Merkez Bankası'nın hükümetteki ortaklarına bakılırsa, hâlâ aşırı ısınmış görünen ekonominin gelecekteki soğumasının olumsuz sonuçlarıyla mücadelesi, sıkı para politikası ve banka müşterileri için birkaç ay boyunca “mevduat tesisi” politikalarının devam edeceği ve faizin iki veya üç çeyrekte daha bu rakamlara birkaç puan daha ekleyebileceği tahmini yapılıyor.
Faiz artırımı rubleye fayda sağlayacak mı?
Ekim ortasından bu yana dolar kuru, 100 rubleyi test edip geri dönmüş ve 97-98 ruble seviyelerinde seyrederken, düzenleyicinin kararı sonrası sert düşüşle 27 Ekim Cuma günü minimum seviye olan 92,51 rubleye geriledi.
Bu dönemde vergi döneminin yaklaşması ve döviz kazançlarının ihracatçılara iade edilmesine ilişkin Cumhurbaşkanlığı kararnamesi gibi faktörler ağırlıklı olarak ruble lehine oynadı. Dövizi gevşetti ve geriletti.
Çeşitli analistlere göre Ekim ayında bütçeye ödenecek vergi miktarı 1,4 trilyon ile 2,2 trilyon ruble arasında değişiyor. Üstelik bu miktara en büyük katkı, ihracatçıların raporlama döneminin son ayını takip eden ayda üç ayda bir ödemesi gereken, hidrokarbon üretiminden elde edilen ek gelir vergisi olan AIT'den geldi.
Bazı uzmanlar parasal faktörün döviz kuru üzerindeki etkisi, özellikle yaptırımların uygulanmasından sonra sınırlı ve önemli bir gecikmeyle gerçekleştiğini, bu nedenle, faiz oranındaki artış haberlerinin ardından rublenin bugünkü güçlenmesinin kısa süreceğini düşünüyorlar.
Ancak bugünkü faiz oranının %15'e artması daha uzun bir süre olumlu etki yaratacak; tüketici talebi üzerindeki baskıyı artıracak ve ithalatı sınırlayacak.
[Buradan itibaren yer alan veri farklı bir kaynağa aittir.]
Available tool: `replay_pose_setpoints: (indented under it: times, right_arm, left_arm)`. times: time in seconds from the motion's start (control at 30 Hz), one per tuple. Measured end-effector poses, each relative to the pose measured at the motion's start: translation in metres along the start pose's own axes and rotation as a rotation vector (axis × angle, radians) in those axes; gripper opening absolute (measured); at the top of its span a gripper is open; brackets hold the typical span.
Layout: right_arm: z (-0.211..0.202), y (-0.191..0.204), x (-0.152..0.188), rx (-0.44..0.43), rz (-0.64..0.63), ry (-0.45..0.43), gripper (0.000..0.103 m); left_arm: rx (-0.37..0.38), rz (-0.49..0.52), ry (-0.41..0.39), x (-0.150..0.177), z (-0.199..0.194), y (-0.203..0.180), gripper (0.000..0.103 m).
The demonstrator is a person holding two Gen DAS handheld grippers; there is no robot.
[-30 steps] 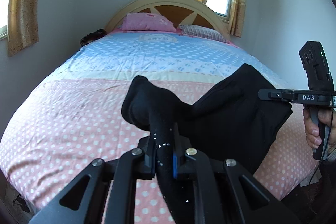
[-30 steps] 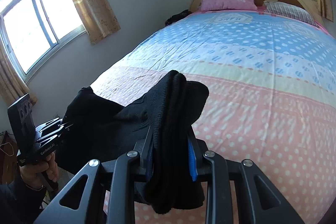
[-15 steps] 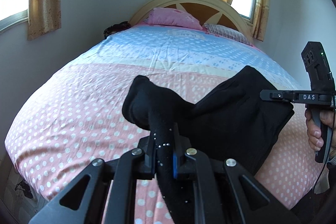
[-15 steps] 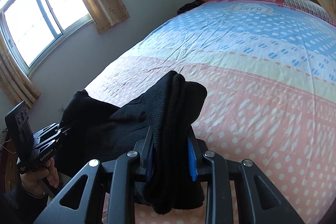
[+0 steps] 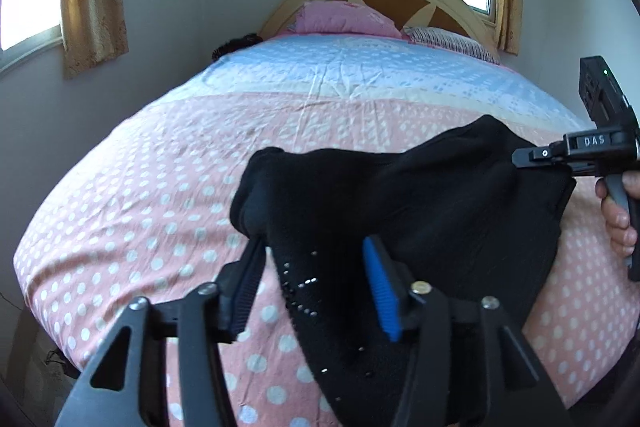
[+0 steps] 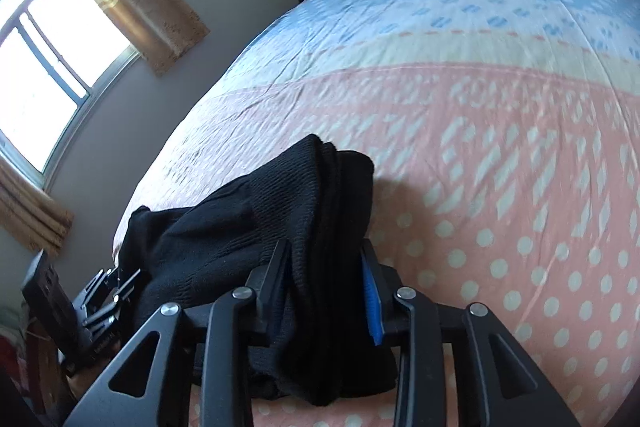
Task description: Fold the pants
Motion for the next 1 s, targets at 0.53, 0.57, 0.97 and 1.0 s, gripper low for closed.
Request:
replay_pose_setpoints:
  times: [0.53,0.57,0.97,1.0]
  right_arm:
    - [-0.091,-0.011,0.023,0.176,0.085,-0.156,0.061]
    - [-0.102,-0.004,0.027,0.184,0.066,-0.179,0.061]
    - [-0.201,0.075,0.042,0.244,-0.122,-0.340,0.065]
    - [-0.208,0.082,0.043,0.256,-0.147,-0.355,0.065]
  left_arm:
    - [-0.050,-0.081,-0.023,-0.009,-0.054,0.033,0.092]
    - [-0.043,-0.084,-0.041,-0.014,-0.060,0.030,0.092]
    - [0.061,-0.095,-0.248,-0.068,-0.140,-0.006,0.099]
    - [0.064,-0.094,-0.254,-0.069,-0.143,-0.007,0.100]
Point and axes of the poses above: each gripper's, at about its wrist camera, not at the fingertips, and z roughly the way its jaws point, y to its left, x to its underside, the point moved 10 cm from there along z, roughly the way its jaws point, and after that the axes turned 6 degrees about -z, right-handed, at the moved point
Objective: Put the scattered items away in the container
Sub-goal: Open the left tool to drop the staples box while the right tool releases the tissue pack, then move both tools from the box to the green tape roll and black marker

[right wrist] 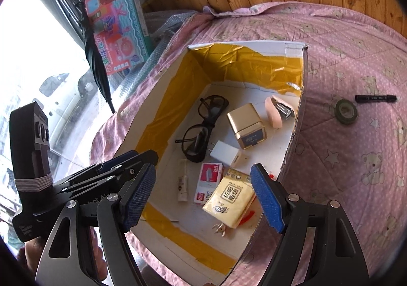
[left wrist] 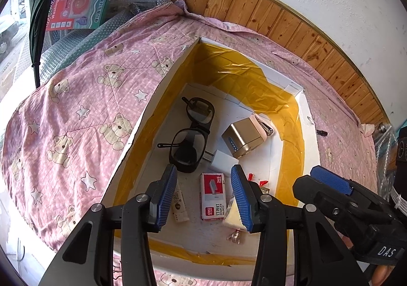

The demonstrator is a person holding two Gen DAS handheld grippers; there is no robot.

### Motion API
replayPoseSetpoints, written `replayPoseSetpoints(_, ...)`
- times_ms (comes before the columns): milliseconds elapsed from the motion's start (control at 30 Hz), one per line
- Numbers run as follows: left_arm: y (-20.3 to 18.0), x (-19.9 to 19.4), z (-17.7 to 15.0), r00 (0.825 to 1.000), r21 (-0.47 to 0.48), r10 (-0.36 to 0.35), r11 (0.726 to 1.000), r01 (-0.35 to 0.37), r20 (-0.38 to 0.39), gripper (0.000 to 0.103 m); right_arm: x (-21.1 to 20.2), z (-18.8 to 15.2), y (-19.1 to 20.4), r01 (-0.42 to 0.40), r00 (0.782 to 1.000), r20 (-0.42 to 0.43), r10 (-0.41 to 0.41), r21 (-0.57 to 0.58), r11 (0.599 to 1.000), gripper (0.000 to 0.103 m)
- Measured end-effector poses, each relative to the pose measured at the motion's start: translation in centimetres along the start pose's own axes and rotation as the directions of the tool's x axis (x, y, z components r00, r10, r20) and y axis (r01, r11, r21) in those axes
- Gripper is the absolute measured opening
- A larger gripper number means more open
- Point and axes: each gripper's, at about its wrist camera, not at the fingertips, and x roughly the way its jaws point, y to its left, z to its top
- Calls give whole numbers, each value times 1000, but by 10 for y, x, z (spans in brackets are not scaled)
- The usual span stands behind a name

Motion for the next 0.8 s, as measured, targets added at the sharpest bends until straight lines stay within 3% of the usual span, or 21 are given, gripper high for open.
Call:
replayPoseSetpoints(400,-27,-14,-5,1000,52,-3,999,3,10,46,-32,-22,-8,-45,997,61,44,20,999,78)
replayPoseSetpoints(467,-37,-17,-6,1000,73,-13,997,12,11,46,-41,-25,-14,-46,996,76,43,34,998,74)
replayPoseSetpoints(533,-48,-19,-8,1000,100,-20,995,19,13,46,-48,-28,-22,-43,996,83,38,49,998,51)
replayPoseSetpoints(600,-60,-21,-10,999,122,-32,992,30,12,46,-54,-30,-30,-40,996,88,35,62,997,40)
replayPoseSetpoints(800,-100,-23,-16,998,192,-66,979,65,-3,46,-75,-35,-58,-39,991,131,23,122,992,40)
Ticaret dengesi ve buna bağlı olarak orta vadede ruble döviz kuru için olumlu olacak.
Faiz oranındaki bir artış, kredi maliyetinde bir artışa yol açacak, bu da ithalat talebi de dahil olmak üzere tüketici ve yatırım talebini azaltacak ve döviz talebini azaltacaktır.
Ayrıca, mevduat faizleri ve tahvil getirilerindeki artışın da rubleye olan talebi artırabileceğine inanıyor.
Yıl sonuna kadar ruble için belirleyici faktör, döviz kazançlarının ülkeye geri gönderilmesi ve zorunlu satışı mekanizması olacak. 16 Ekim'den itibaren, en büyük Rus ihracatçılarının döviz kazançlarının en az yüzde 80'ini altı ay boyunca Rus bankalarına iade etmeleri ve ardından bu hacmin en az yüzde 90'ını iç piyasada satmaları gerekecek.